Task instructions: Repeat exactly the lines below that lie between the line with "For instance, the" and the line with "M 124 103 L", counting both of those lines as part of the answer.

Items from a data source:

————

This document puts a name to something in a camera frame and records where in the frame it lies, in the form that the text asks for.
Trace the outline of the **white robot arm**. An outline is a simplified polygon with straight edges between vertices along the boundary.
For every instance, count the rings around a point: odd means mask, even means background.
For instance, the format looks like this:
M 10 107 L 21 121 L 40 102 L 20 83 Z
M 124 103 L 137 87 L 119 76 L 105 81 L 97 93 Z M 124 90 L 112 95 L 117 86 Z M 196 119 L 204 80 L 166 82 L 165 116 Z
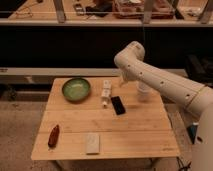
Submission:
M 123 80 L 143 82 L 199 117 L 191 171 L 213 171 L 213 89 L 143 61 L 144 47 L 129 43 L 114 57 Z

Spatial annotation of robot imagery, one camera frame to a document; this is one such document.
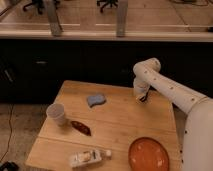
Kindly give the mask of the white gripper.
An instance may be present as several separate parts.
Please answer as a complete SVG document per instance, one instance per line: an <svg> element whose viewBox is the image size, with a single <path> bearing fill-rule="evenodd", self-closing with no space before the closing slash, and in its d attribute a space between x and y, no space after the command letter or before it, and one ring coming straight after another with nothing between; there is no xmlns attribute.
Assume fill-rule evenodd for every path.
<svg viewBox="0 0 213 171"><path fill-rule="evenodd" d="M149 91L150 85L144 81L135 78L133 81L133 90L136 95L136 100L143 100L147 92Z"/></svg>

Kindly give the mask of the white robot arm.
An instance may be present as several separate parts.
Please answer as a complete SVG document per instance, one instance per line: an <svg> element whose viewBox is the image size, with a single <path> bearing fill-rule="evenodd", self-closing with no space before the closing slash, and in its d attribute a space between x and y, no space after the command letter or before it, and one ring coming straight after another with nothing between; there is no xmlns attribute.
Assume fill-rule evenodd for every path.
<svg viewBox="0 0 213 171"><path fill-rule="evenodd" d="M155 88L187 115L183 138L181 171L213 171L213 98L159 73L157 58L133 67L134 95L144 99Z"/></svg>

————

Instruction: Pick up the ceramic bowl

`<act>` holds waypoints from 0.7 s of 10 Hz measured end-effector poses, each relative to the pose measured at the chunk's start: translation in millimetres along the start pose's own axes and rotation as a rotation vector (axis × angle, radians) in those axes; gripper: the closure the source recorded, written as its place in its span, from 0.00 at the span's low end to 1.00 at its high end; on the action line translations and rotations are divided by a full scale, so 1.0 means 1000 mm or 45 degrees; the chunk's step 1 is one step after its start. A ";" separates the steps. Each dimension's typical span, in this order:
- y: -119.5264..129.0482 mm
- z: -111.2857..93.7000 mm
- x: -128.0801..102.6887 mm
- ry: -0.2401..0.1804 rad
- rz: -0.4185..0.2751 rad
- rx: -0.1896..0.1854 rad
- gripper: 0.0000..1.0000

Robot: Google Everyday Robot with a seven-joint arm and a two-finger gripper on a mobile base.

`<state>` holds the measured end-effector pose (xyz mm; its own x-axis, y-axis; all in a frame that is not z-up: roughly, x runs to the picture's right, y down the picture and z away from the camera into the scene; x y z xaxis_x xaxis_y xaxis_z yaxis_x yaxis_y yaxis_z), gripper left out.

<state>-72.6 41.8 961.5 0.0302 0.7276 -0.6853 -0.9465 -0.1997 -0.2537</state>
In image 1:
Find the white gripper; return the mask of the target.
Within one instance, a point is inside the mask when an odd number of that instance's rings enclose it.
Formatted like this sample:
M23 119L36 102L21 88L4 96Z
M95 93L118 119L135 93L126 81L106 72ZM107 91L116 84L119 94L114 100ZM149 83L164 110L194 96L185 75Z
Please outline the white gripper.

————

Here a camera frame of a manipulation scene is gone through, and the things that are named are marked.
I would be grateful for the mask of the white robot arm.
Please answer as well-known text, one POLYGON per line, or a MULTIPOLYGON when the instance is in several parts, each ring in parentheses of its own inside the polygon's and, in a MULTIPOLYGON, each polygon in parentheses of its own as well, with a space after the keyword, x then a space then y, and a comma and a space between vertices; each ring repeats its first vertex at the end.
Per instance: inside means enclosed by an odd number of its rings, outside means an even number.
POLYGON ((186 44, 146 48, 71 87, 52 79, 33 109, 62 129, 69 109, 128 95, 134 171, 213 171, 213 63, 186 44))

————

Exercise solution:
For instance, the format looks like this:
M 10 107 L 21 121 L 40 102 L 20 83 Z
M 124 103 L 137 87 L 119 76 L 105 81 L 97 93 Z M 124 90 L 112 95 L 117 86 Z M 196 119 L 204 80 L 166 82 L 165 116 Z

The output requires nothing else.